回复: [RFC PATCH v3] drm/amdgpu: Remove kfd eviction fence before release bo

Pan, Xinhui Xinhui.Pan at amd.com
Sat Feb 8 14:58:20 UTC 2020


sorry, there is coding error, will send out V4.

________________________________________
发件人: amd-gfx <amd-gfx-bounces at lists.freedesktop.org> 代表 Pan, Xinhui <Xinhui.Pan at amd.com>
发送时间: 2020年2月8日 22:48
收件人: amd-gfx at lists.freedesktop.org
抄送: Deucher, Alexander; Kuehling, Felix; Koenig, Christian
主题: [RFC PATCH v3] drm/amdgpu: Remove kfd eviction fence before release bo

No need to trigger eviction as the memory mapping will not be used anymore.

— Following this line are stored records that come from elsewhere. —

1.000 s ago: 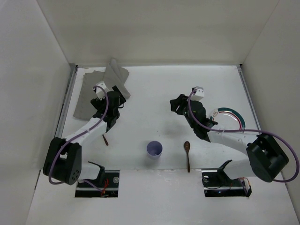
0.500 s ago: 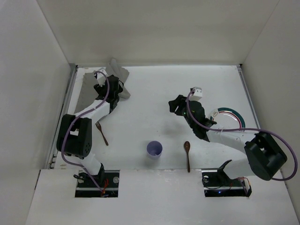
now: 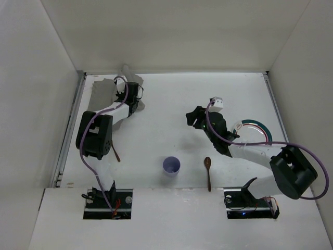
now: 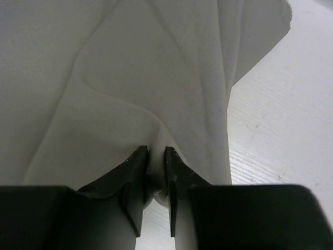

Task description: Set the dinner table for one person

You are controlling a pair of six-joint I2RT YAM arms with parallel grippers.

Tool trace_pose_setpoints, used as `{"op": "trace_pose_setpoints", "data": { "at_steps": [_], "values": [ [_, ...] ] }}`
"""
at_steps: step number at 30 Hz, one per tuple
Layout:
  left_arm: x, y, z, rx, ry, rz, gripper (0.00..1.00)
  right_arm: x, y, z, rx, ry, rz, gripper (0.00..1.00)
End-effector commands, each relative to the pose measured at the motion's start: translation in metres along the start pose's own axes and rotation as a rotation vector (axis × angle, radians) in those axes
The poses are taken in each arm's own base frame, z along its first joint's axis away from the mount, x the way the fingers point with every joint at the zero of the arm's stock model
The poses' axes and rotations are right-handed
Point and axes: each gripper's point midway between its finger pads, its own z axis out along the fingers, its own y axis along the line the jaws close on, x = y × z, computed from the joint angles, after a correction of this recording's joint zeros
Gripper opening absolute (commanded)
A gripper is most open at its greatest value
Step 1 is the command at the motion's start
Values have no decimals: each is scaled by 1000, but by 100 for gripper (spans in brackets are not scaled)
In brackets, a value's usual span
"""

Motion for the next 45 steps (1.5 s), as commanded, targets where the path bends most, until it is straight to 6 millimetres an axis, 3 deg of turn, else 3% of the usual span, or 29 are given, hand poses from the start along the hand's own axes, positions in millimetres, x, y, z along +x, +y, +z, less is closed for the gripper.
{"op": "trace_pose_setpoints", "data": {
  "at_steps": [1,4,8,13,17,21,23,27,30,31,32,35,38,41,45],
  "values": [
    [-17,-34,0,67,-29,4,10,-25,20,-3,-57,-72,30,63],
    [-25,-68,1,159,-70,8,5,-27,18,-5,-53,-73,31,63],
    [-27,-132,-9,339,-116,72,3,-31,18,-7,-53,-89,33,63],
    [-8,-200,-33,564,-111,152,2,-42,15,-14,-36,-134,41,63],
    [17,-235,-55,700,-88,209,2,-48,7,-19,-4,-169,49,62],
    [43,-251,-79,793,-47,239,3,-57,-12,-23,62,-215,66,57],
    [51,-252,-90,820,-41,231,3,-62,-21,-24,86,-227,71,52],
    [58,-248,-117,860,-29,193,6,-57,-38,-19,139,-213,89,27],
    [55,-237,-139,869,-42,154,19,-55,-50,-15,181,-199,102,26],
    [52,-233,-144,864,-50,144,25,-54,-53,-14,188,-197,106,28],
    [47,-223,-150,840,-74,130,34,-51,-58,-12,200,-185,111,35],
    [32,-199,-166,780,-130,99,51,-46,-62,-6,209,-165,113,56],
    [28,-169,-181,710,-140,44,66,-33,-62,6,204,-118,107,64],
    [40,-139,-185,660,-118,16,70,-19,-61,19,213,-73,113,69],
    [63,-85,-170,543,-56,-86,70,3,-71,47,263,12,191,71]
  ]
}}
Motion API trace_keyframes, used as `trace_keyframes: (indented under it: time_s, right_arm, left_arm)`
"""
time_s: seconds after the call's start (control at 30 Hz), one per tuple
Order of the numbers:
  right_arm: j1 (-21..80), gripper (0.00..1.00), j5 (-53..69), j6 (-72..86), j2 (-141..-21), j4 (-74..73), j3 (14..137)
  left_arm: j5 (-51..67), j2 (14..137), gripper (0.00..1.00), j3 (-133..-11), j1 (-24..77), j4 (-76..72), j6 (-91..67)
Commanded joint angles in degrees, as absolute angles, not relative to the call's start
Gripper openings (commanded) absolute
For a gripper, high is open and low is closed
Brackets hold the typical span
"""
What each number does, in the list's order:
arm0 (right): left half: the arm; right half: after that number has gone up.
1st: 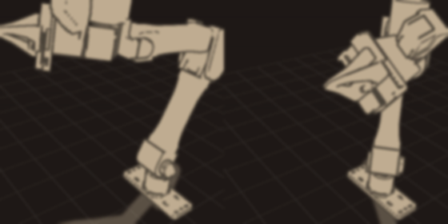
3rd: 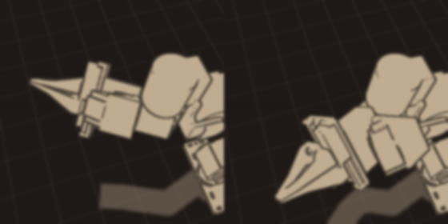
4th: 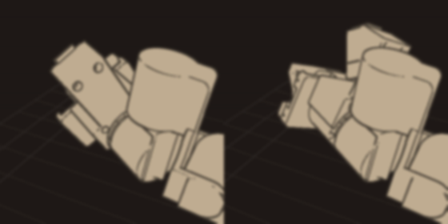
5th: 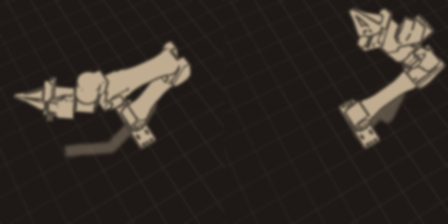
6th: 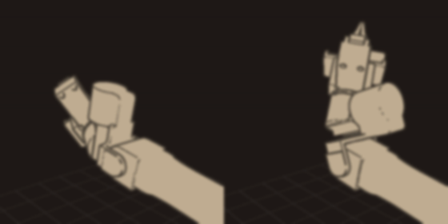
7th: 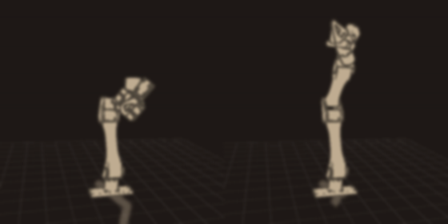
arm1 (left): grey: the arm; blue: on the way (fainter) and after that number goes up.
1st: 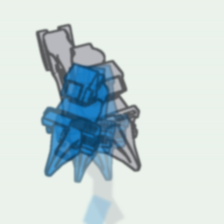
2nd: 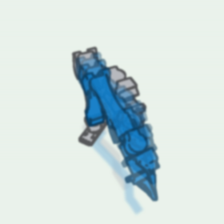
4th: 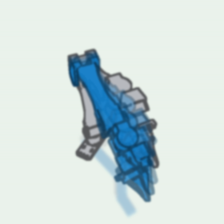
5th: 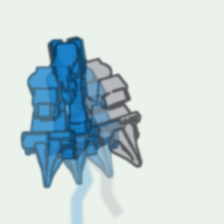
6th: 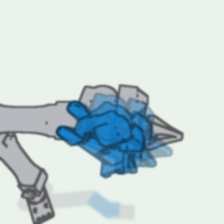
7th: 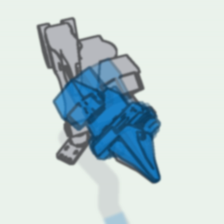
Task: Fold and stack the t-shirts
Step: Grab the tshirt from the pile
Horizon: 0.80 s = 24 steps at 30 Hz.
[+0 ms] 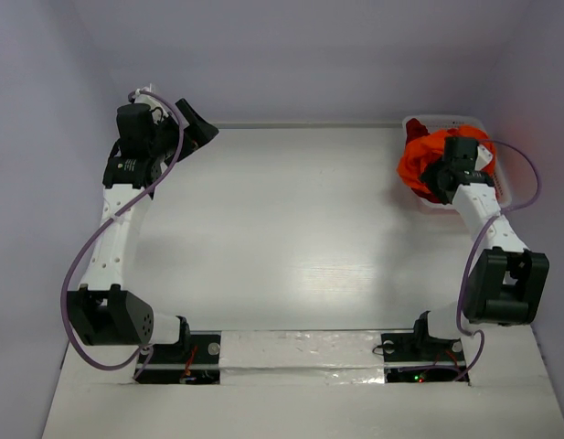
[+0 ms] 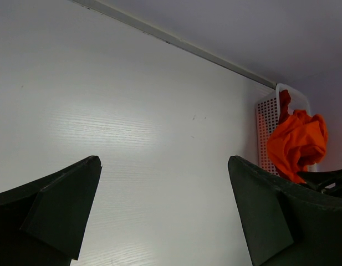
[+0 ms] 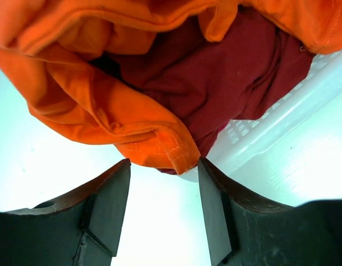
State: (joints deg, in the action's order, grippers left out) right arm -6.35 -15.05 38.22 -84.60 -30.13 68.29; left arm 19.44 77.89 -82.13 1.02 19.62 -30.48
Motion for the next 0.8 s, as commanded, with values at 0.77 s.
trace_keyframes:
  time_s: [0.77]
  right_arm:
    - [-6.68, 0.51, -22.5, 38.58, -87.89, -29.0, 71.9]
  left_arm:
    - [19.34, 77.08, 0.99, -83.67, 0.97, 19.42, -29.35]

All pt/pd bos share same resv, hence the same shared eviction fence. Everytime page table is freed, the fence will be signled and that cuases kfd unexcepted evictions.

Signed-off-by: xinhui pan <xinhui.pan at example.com>
---
 drivers/gpu/drm/amd/amdgpu/amdgpu_amdkfd.h    |  1 +
 .../gpu/drm/amd/amdgpu/amdgpu_amdkfd_gpuvm.c  | 35 +++++++++++++++++++
 drivers/gpu/drm/amd/amdgpu/amdgpu_object.c    |  2 ++
 drivers/gpu/drm/amd/amdgpu/amdgpu_vm.c        |  1 +
 drivers/gpu/drm/ttm/ttm_bo.c                  | 16 +++++----
 5 files changed, 48 insertions(+), 7 deletions(-)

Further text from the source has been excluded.